Le vicende di questi giorni restituiscono in qualche modo alla politica ciò che le appartiene. Gli esiti finali della deflagrazione pentastellata ancora non possono essere previsti ma ciò che è fin qui accaduto – il Grillo furioso, il visConte dimezzato, le dissidenze sparse in attesa degli eventi, i ministeriali dietro le quinte, il ruolo delle corazzate editoriali a supporto… – chiarisce già al di là di ogni ragionevole dubbio che la politica non è un gioco di travestimento. Non è come la legge Zan, per la quale ogni mattina ti alzi e decidi cosa ti senti di essere pretendendo che la realtà si adegui alla tua autopercezione…

Comunque vada a finire la parabola delle stelle cadenti, dovesse pure la “trivaricazione” fra Grillo, Conte e “ortodossi” ricomporsi, in ogni caso non sarà una bella fine.

Questa dinamica si porta inevitabilmente appresso la trasformazione in atto del Pd, il cui nuovo corso aveva scommesso tutto sulla mutazione genetica del M5S e sulla conseguente necessità di impedire la nascita di una nuova forza antisistema che drenasse consensi sul versante sinistro. A voler essere buoni, in alcune prese di posizione di Enrico Letta così distanti dalla sua storia si potrebbe scorgere il tentativo di cementare l’asse con il “nuovo” Movimento coprendosi il fianco a sinistra per impedire la nascita di dissidenze, ma sarebbe una lettura del tutto politologica. La verità è che, anche in questo caso, la realtà è più forte dell’ortopedia con la quale si cerca di plasmarla. E l’esperimento della costruzione di un “nuovo Ulivo” a tavolino, quasi fosse una questione di ingegneria istituzionale, sembra essere già fallito.

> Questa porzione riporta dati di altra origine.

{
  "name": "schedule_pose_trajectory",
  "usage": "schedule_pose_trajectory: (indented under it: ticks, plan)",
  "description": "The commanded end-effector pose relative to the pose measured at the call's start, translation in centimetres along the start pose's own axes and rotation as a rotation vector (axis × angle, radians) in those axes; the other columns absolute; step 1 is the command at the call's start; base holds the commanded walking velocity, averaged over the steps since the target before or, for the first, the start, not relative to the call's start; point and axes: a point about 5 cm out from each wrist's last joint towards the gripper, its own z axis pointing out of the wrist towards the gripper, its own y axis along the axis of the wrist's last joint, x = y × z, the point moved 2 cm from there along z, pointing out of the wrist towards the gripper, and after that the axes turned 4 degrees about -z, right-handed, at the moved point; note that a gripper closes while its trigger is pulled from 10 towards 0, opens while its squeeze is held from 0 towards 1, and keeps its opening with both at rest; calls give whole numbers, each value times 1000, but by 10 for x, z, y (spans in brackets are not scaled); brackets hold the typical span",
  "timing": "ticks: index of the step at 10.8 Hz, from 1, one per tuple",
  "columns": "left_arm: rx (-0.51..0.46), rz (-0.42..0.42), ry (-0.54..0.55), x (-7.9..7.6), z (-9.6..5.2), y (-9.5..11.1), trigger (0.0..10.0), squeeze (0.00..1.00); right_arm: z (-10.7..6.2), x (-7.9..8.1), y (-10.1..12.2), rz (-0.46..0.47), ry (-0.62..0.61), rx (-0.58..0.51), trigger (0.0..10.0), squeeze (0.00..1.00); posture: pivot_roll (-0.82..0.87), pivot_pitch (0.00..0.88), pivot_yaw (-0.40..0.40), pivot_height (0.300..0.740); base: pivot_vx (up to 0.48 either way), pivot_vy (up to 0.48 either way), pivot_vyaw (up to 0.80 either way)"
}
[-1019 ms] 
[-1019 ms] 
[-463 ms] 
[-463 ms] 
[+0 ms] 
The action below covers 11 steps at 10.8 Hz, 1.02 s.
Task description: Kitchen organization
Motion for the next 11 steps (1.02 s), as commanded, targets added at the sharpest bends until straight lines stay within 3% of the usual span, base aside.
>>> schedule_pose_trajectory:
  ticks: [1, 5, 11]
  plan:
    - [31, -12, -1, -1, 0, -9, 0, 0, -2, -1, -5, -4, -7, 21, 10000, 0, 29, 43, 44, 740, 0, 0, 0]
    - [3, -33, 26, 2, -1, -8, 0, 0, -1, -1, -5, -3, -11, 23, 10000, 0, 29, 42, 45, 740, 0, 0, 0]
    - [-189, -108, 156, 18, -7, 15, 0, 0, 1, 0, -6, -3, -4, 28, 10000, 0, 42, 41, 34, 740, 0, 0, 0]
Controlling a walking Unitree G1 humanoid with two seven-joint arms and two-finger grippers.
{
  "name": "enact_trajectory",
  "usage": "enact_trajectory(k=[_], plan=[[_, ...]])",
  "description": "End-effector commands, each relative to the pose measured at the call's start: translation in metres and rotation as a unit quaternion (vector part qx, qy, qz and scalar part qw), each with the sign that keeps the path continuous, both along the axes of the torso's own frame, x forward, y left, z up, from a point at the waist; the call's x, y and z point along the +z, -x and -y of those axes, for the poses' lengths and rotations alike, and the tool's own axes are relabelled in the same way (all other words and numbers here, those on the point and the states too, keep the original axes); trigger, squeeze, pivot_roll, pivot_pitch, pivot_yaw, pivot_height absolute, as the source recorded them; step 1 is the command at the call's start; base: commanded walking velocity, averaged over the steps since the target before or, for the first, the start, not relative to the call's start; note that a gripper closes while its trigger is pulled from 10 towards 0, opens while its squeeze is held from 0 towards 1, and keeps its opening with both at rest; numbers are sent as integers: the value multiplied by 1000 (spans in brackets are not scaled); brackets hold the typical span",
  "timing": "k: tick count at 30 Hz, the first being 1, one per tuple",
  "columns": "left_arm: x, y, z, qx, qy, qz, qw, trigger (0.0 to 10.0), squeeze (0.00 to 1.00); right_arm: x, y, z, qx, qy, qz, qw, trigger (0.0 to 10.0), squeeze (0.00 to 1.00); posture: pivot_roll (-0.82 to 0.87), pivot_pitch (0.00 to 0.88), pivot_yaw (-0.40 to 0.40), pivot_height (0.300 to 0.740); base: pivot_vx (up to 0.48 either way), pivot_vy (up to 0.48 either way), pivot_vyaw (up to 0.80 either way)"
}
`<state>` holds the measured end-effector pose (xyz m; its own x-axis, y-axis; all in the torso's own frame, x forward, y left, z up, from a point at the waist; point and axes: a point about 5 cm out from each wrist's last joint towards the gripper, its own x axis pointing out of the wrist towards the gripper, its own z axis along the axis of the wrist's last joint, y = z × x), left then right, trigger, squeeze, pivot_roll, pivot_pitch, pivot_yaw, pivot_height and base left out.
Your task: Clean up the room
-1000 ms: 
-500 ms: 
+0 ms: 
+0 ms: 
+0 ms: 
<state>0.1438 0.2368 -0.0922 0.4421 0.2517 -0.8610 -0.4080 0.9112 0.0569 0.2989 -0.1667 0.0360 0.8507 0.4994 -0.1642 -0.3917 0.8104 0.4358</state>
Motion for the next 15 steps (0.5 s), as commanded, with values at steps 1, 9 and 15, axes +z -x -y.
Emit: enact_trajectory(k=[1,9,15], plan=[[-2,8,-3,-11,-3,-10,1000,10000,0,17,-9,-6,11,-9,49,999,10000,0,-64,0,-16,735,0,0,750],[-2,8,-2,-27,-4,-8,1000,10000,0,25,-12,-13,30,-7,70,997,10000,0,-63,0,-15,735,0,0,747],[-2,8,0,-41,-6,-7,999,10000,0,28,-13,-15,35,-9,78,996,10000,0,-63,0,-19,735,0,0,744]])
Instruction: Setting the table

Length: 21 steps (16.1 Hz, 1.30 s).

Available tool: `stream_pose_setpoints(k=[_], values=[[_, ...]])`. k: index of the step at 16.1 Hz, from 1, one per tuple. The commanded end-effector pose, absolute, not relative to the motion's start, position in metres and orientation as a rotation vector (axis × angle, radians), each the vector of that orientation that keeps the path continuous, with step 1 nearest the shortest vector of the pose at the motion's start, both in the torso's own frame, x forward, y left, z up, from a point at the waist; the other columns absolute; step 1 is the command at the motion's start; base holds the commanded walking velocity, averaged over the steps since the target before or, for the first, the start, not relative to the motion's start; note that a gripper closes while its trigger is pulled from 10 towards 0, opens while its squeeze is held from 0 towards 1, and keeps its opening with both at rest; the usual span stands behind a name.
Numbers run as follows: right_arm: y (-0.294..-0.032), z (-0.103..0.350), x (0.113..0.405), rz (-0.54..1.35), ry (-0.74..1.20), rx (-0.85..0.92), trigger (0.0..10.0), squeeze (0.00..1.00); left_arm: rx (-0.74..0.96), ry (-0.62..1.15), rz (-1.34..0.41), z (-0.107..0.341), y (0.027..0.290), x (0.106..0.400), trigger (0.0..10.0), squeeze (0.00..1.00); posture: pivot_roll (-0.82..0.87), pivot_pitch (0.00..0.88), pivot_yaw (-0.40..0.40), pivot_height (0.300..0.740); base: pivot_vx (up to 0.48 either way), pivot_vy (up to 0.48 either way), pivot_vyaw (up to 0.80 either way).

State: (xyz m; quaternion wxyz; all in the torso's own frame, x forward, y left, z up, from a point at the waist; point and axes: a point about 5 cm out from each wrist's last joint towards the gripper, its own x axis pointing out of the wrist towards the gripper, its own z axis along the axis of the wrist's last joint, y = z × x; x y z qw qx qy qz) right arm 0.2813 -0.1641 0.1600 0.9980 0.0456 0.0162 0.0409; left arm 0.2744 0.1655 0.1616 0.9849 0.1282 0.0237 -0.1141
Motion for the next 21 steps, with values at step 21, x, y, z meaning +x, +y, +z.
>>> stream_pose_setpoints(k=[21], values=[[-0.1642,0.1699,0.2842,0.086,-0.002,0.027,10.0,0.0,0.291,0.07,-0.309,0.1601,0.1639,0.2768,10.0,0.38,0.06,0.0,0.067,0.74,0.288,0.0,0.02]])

A ben vedere, però, nonostante il vento in poppa alimentato dagli errori degli avversari, qualche eccesso di situazionismo si registra anche sull’altro fronte. Lo testimonia la proposta di un nuovo contenitore sul modello del Partito Repubblicano americano – proposta che da queste parti avevamo avanzato in tempi non sospetti, purché di quel modello non avesse soltanto il nome… – avanzata senza delineare credibilmente una coerente piattaforma statuale, come se il glorioso “Grand Old Party” non fosse un partito di coalizione che può proliferare soltanto nel contesto istituzionale di cui ha bisogno.

Insomma: la proposta “repubblicana” di cui in questi giorni si dibatte suona senz’altro come una novità ma risponde a sua volta a esigenze solo contingenti e a un pensiero fondamentalmente debole. Risponde, cioè, all’esigenza di Silvio Berlusconi di garantire a Forza Italia – o quantomeno a un suo piccolo segmento – quella sopravvivenza che non ha voluto assicurare aprendo il partito e proiettandolo verso il futuro. Tale prospettiva suscita un comprensibile interesse da parte di Matteo Salvini il quale, con l’occupazione organica dello spazio sovranista da parte di Fratelli d’Italia, ha bisogno di trovare una collocazione differente. Epperò, almeno finora, non sembra intenzionato a trovarla facendo realmente i conti con il proprio percorso degli ultimi anni, ma soltanto procedendo per innesti.

Il fallimento del pensiero debole – in alcuni casi addirittura del pensiero assente – in ogni latitudine della geografia politica contribuisce anche a spiegare il successo che le rilevazioni attribuiscono a Giorgia Meloni, da cui si può dissentire ma alla quale non si può non riconoscere di aver tenuto una linea coerente e continuato a proporre un pensiero organico piuttosto che soluzioni contingenti.

Certo, resta poi da capire se questo pensiero, per quanto forte, sia adeguato alla situazione che stiamo attraversando. Essa richiederebbe infatti un vero “new deal”: la costruzione di qualcosa di nuovo che tenga conto dei cambiamenti e sappia governarli e che, allo stesso tempo, abbia delle radici, delle tradizioni di riferimento, una solidità strutturale. Insomma, che non lasci spazio all’improvvisazione. Un identikit nel quale, fino ad oggi, sembra riconoscersi più Mario Draghi che gli attuali partiti. Nel prossimo futuro si vedrà se questa esperienza governativa saprà contagiarli.